EXERCISE BRIEF:
If a line in the data holds the string "task", list it.

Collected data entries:
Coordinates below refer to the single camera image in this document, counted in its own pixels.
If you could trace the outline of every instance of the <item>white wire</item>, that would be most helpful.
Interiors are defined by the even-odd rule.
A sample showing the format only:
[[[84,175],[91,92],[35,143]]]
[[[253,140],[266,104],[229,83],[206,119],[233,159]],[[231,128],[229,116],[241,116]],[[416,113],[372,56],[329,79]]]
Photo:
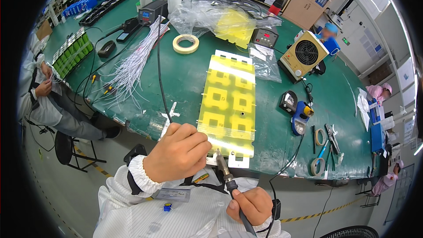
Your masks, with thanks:
[[[113,87],[116,90],[116,94],[112,98],[106,98],[105,96],[103,99],[104,101],[110,100],[103,104],[103,106],[109,105],[108,109],[118,105],[119,110],[120,106],[119,103],[124,102],[128,98],[132,98],[135,106],[142,110],[140,103],[135,98],[135,95],[138,95],[140,98],[144,99],[147,102],[150,102],[146,98],[140,95],[138,91],[136,91],[136,87],[139,86],[141,91],[141,74],[143,72],[144,66],[147,62],[148,57],[150,56],[150,52],[153,48],[154,43],[157,41],[158,38],[158,29],[160,25],[160,34],[163,35],[165,32],[169,30],[169,22],[166,24],[161,24],[159,22],[159,18],[151,24],[150,32],[148,35],[140,41],[140,43],[132,50],[135,50],[129,57],[125,59],[119,60],[117,64],[119,66],[116,67],[116,70],[108,75],[101,75],[102,77],[113,77],[112,80],[107,82],[105,86]]]

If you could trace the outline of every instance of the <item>hand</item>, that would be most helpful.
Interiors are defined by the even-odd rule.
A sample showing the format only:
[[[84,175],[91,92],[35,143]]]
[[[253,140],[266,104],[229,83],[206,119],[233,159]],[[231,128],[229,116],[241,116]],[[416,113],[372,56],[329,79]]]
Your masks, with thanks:
[[[35,88],[35,96],[45,97],[50,94],[52,90],[52,82],[51,80],[46,80],[42,82],[37,88]]]
[[[171,123],[156,147],[144,158],[145,173],[157,183],[195,175],[206,166],[206,155],[212,145],[207,140],[207,135],[191,124]]]
[[[237,222],[242,224],[239,217],[240,207],[253,226],[263,224],[272,215],[272,198],[261,187],[250,189],[244,193],[234,189],[232,195],[234,199],[230,201],[226,213]]]
[[[53,74],[52,69],[45,64],[45,62],[41,63],[41,71],[46,76],[47,80],[50,79],[50,76]]]

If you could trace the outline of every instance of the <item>id badge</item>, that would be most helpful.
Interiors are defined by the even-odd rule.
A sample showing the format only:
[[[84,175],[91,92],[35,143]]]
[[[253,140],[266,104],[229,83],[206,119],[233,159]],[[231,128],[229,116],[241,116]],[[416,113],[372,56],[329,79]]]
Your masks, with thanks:
[[[173,201],[188,202],[191,189],[162,188],[156,199],[170,199]]]

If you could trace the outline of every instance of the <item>seated worker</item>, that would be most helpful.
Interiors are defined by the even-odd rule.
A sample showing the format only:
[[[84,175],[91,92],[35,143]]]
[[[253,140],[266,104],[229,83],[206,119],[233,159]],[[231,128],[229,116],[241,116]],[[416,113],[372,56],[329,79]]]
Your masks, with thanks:
[[[392,87],[388,83],[384,83],[382,86],[371,85],[366,87],[366,89],[373,98],[379,101],[380,105],[382,105],[384,100],[390,98],[392,94]]]
[[[94,127],[87,116],[65,95],[66,91],[60,83],[52,82],[53,72],[45,64],[40,45],[32,32],[19,73],[17,119],[26,116],[66,135],[86,140],[117,137],[121,132],[119,126],[106,130]]]
[[[388,173],[387,175],[383,177],[377,176],[377,177],[371,177],[371,178],[363,178],[363,179],[357,180],[357,183],[359,185],[361,184],[367,185],[367,182],[370,181],[372,186],[371,195],[377,196],[395,184],[395,182],[398,179],[398,173],[401,171],[401,169],[403,169],[403,167],[404,167],[404,162],[402,160],[398,160],[398,162],[396,162],[394,166],[393,174]]]
[[[326,22],[325,27],[321,29],[319,34],[315,34],[316,38],[320,39],[322,43],[324,43],[329,37],[336,38],[338,34],[338,28],[335,24],[330,22]]]
[[[239,232],[231,237],[251,237],[239,217],[239,208],[256,232],[264,230],[257,236],[265,237],[272,221],[271,197],[256,187],[257,179],[239,177],[232,199],[215,172],[206,166],[211,149],[207,140],[207,135],[191,124],[171,123],[148,156],[135,156],[128,167],[119,167],[115,176],[106,180],[107,186],[98,191],[100,216],[93,237],[207,238],[230,231]],[[192,183],[205,174],[208,177],[196,186]],[[189,200],[177,202],[170,194],[169,199],[145,200],[162,188],[172,188],[185,197],[189,189]],[[164,211],[167,203],[172,204],[170,211]],[[269,237],[291,235],[275,220]]]

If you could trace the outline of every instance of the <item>green workbench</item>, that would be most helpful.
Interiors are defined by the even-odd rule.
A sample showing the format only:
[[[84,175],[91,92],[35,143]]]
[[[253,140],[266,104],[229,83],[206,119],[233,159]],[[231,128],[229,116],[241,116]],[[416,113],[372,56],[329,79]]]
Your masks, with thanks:
[[[98,27],[104,32],[111,31],[110,28],[123,23],[126,19],[135,17],[137,15],[135,7],[137,1],[126,0],[121,3],[101,18],[94,27]],[[65,24],[56,26],[44,51],[46,60],[51,61],[53,54],[65,41],[66,35],[75,33],[79,28],[78,22],[73,18],[67,19]],[[167,106],[170,110],[173,103],[176,102],[174,112],[179,113],[180,116],[174,116],[173,121],[190,123],[196,126],[202,100],[201,93],[204,91],[206,71],[209,67],[211,55],[214,55],[216,49],[243,56],[248,56],[248,54],[237,50],[234,44],[216,38],[211,32],[200,37],[200,45],[196,52],[188,55],[178,54],[173,50],[172,40],[179,34],[172,26],[170,28],[171,30],[164,34],[160,41],[161,78]],[[286,50],[286,46],[293,43],[293,38],[299,31],[299,27],[289,21],[284,21],[278,27],[280,36],[276,48],[282,51]],[[134,48],[148,32],[149,28],[142,28],[127,49]],[[95,28],[88,29],[87,33],[93,44],[104,35]],[[115,40],[119,34],[120,32],[117,32],[100,41],[96,50],[98,51],[107,41]],[[125,45],[117,43],[117,48],[110,57],[122,50]],[[126,50],[120,55],[120,58],[125,58],[132,52],[132,50]],[[275,52],[275,54],[277,59],[280,58],[280,53]],[[83,78],[89,74],[93,57],[92,52],[68,75],[66,81],[73,91],[76,91]],[[105,61],[107,59],[100,59],[95,55],[94,69]],[[101,81],[95,81],[91,93],[86,93],[91,101],[103,95],[104,89],[102,89],[102,86],[104,83],[102,81],[110,80],[110,77],[104,76],[115,70],[118,61],[119,57],[116,57],[99,70],[99,73],[103,75],[100,78]],[[355,103],[346,79],[351,84],[356,98],[359,93],[357,87],[364,90],[365,88],[340,58],[334,59],[334,57],[328,56],[325,58],[325,63],[327,68],[324,75],[313,74],[307,77],[307,83],[313,84],[312,95],[315,114],[307,123],[307,132],[304,135],[296,161],[284,174],[290,177],[324,178],[323,175],[313,177],[310,172],[311,161],[318,156],[322,149],[322,146],[317,146],[316,154],[313,154],[313,134],[310,127],[315,125],[316,128],[325,130],[327,123],[335,124],[335,130],[339,132],[336,138],[341,152],[344,153],[343,160],[336,167],[336,171],[333,172],[331,167],[329,168],[327,178],[354,179],[367,177],[367,167],[372,166],[371,146],[367,143],[367,141],[370,141],[370,131],[366,132],[360,112],[355,117]],[[297,94],[299,100],[307,101],[304,85],[301,83],[294,85],[288,80],[284,72],[281,71],[280,73],[281,84],[256,78],[256,140],[253,142],[254,157],[250,159],[249,170],[251,171],[276,174],[282,165],[286,165],[290,161],[301,139],[301,137],[295,136],[291,130],[291,116],[281,110],[278,105],[282,93],[289,89]],[[165,109],[157,77],[157,48],[151,51],[141,75],[141,81],[143,91],[140,88],[137,91],[150,101],[147,102],[142,98],[138,100],[142,111],[136,108],[132,99],[121,103],[119,107],[116,105],[109,109],[108,105],[103,105],[106,102],[99,99],[92,107],[110,119],[126,125],[130,131],[157,141],[166,122],[166,118],[162,115],[165,113]],[[85,83],[77,90],[79,95],[82,95],[84,85]],[[323,155],[325,160],[328,153],[329,151],[326,151]]]

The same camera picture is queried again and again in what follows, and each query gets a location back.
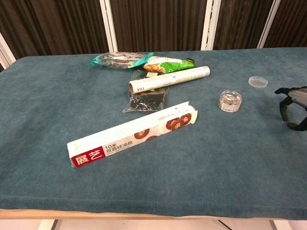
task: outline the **table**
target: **table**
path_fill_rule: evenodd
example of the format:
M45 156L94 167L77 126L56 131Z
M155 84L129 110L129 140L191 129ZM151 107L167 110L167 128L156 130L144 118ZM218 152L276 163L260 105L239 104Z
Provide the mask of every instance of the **table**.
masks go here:
M210 67L166 97L166 107L190 101L196 123L81 168L68 142L146 114L122 113L133 70L91 66L90 54L24 57L0 73L0 208L307 219L307 132L282 123L285 96L274 94L307 85L307 49L156 55ZM250 76L269 84L253 88ZM233 114L218 107L227 89L243 97Z

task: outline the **container lid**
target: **container lid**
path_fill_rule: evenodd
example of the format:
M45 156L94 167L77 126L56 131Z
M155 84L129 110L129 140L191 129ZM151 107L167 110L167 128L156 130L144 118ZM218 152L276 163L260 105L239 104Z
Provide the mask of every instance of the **container lid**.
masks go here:
M248 83L255 88L265 88L268 85L268 80L263 77L250 77Z

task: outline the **small clear jar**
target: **small clear jar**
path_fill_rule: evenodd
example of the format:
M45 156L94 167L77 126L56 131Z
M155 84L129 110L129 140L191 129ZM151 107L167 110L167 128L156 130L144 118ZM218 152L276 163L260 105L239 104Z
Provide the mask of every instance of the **small clear jar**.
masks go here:
M234 113L239 110L242 96L236 91L226 90L220 96L219 107L221 110Z

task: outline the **brown curtain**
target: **brown curtain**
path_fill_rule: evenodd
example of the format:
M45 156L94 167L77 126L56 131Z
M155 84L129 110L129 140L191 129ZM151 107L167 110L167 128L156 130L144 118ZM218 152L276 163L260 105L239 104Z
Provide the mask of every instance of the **brown curtain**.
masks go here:
M16 59L108 52L99 0L0 0L0 32Z
M307 1L282 0L264 47L307 47Z
M119 51L200 50L206 0L110 0Z
M273 0L222 0L213 49L257 48Z

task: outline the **baking paper box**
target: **baking paper box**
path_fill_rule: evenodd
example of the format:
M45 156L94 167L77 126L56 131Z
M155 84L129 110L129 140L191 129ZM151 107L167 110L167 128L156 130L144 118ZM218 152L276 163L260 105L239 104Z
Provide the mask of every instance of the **baking paper box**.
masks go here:
M188 124L194 124L197 110L189 102L143 116L67 144L72 167L100 160Z

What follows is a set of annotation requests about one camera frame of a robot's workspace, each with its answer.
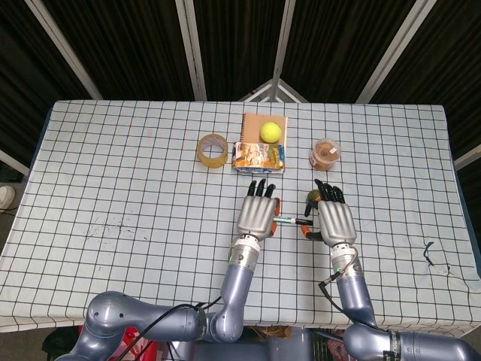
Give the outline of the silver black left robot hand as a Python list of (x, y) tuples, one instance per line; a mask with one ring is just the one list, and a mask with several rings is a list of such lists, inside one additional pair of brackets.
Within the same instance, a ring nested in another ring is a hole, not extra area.
[(274, 235), (277, 223), (274, 218), (280, 213), (280, 199), (274, 198), (274, 184), (266, 184), (266, 179), (253, 180), (244, 198), (237, 219), (237, 233), (249, 235), (263, 241)]

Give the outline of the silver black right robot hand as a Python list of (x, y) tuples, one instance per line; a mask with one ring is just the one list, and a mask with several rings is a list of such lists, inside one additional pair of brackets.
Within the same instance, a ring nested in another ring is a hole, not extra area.
[(309, 225), (301, 225), (304, 237), (323, 241), (329, 247), (353, 244), (357, 237), (355, 224), (342, 190), (319, 179), (314, 182), (317, 188), (308, 193), (304, 216), (309, 217), (311, 212), (316, 211), (319, 231), (314, 232)]

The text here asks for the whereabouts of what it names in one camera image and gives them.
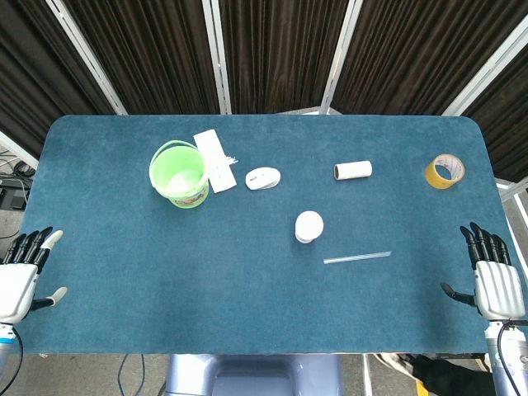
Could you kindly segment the white partition post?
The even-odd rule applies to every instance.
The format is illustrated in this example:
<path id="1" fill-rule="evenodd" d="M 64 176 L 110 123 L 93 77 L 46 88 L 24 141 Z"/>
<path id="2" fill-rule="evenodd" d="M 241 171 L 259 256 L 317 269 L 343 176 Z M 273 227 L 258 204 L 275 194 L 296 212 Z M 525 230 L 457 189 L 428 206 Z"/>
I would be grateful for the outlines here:
<path id="1" fill-rule="evenodd" d="M 323 92 L 323 98 L 318 113 L 326 115 L 332 103 L 337 83 L 342 73 L 352 36 L 356 29 L 356 23 L 359 19 L 361 8 L 364 0 L 349 0 L 346 13 L 343 19 L 342 28 L 337 40 L 336 49 L 332 59 L 331 68 L 328 74 L 327 84 Z"/>
<path id="2" fill-rule="evenodd" d="M 219 111 L 223 115 L 230 115 L 232 113 L 232 107 L 219 0 L 201 0 L 201 3 L 210 47 Z"/>
<path id="3" fill-rule="evenodd" d="M 101 92 L 111 105 L 113 111 L 118 116 L 127 116 L 129 113 L 125 109 L 122 100 L 64 1 L 45 0 L 45 2 L 72 43 L 74 49 L 85 63 L 88 71 L 101 89 Z"/>
<path id="4" fill-rule="evenodd" d="M 26 151 L 21 145 L 15 142 L 13 139 L 8 137 L 5 133 L 0 130 L 0 145 L 5 147 L 9 152 L 15 154 L 21 161 L 37 169 L 39 161 L 36 157 Z"/>
<path id="5" fill-rule="evenodd" d="M 461 116 L 527 45 L 528 14 L 484 62 L 441 115 Z"/>

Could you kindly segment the blue-grey robot torso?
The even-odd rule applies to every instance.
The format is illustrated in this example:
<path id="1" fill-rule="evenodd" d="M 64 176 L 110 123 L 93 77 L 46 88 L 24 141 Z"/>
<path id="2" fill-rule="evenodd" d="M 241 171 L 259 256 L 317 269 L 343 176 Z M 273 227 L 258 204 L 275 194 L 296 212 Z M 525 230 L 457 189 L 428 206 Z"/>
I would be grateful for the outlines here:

ANSWER SECTION:
task: outline the **table**
task: outline the **container lid**
task: outline the **small clear jar**
task: outline the **brown curtain**
task: outline the **baking paper box**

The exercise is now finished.